When John Humphrys left the Today programme in 2019 after 33 years as a presenter, says Andrew Billen in The Times, there were “extravagant” on-air tributes and an evening party in the wood-panelled upper floors of Broadcasting House. But at 10pm everyone suddenly took to their smartphones. The Daily Mail had bought extracts from Humphrys’s grumpy memoirs, A Day Like Today, in which he slammed the corporation for sins including “institutional liberal bias” and misreading public opinion on Brexit. The mood turned, and after that the BBC honchos who had “begged” him to consider post-Today projects never called. He wound up on Classic FM’s Sunday night slot, putting in a “rather formal performance in which he recited Victorian poetry”.

It wasn’t his first scrape with BBC executives. In 1974, when he was a correspondent in Washington, Humphrys was among the first journalists to break the news that Richard Nixon was resigning. And he did so blind drunk. “I’d done my usual, gone for a very, very, very lavish lunch,” he says. “A couple of glasses of red wine in the office beforehand… then go to the restaurant, have a martini or two, then a glass of wine with lunch and brandy afterwards.” After “staggering” back to the office his assistant told him he needed to do a live piece. “I got through it. I didn’t fall off the chair, but it was painfully obvious I was pissed.” The next day his assistant told him executives back in London wouldn’t say anything directly to him, but they had made it clear to her: “You can’t do that again.”

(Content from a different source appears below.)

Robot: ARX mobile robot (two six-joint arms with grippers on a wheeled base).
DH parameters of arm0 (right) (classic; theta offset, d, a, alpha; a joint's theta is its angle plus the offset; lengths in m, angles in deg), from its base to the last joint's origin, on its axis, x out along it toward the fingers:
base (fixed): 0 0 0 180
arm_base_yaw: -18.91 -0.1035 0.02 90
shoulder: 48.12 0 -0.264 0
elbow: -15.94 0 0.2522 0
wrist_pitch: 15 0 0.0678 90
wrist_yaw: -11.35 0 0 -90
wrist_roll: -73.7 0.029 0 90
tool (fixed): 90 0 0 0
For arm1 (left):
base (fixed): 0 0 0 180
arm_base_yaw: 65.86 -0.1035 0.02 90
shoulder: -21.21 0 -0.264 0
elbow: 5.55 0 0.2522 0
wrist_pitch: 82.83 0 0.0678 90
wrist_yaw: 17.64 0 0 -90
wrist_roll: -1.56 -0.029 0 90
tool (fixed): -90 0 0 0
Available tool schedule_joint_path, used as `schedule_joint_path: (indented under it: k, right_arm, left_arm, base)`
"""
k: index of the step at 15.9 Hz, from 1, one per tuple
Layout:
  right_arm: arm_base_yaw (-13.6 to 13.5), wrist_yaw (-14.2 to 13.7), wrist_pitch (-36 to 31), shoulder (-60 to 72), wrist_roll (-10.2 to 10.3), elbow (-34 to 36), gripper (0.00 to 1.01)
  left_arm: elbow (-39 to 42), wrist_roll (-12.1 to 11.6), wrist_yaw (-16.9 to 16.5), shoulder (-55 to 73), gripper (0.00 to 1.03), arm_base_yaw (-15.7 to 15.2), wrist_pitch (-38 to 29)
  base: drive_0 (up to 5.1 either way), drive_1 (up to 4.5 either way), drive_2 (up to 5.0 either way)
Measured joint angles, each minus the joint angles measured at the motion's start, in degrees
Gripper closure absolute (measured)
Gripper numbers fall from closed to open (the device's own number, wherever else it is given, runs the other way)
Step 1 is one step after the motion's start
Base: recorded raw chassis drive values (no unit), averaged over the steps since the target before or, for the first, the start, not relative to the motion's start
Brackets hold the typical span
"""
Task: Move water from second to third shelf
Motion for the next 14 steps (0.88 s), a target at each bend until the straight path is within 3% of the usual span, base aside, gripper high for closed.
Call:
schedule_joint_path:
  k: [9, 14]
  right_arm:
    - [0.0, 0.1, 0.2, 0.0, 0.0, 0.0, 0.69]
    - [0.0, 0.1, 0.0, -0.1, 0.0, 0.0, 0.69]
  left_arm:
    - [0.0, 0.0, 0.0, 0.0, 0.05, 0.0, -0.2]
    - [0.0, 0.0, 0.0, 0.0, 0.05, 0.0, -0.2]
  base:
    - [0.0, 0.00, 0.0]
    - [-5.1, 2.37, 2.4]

🎙️😬 Humphrys is as spiky as ever about the Today programme’s current roster. He says he has “mixed views” about departing presenter Amol Rajan, calling him “very bright” but criticising his presenting style (too much emphasis on the definite and indefinite article, apparently). Were he in charge, he says, he’d have three lead presenters: his old friend Justin Webb, the “absolutely first class” Nick Robinson, and Anna Foster. Not Emma Barnett? “I was not going to name her immediately.”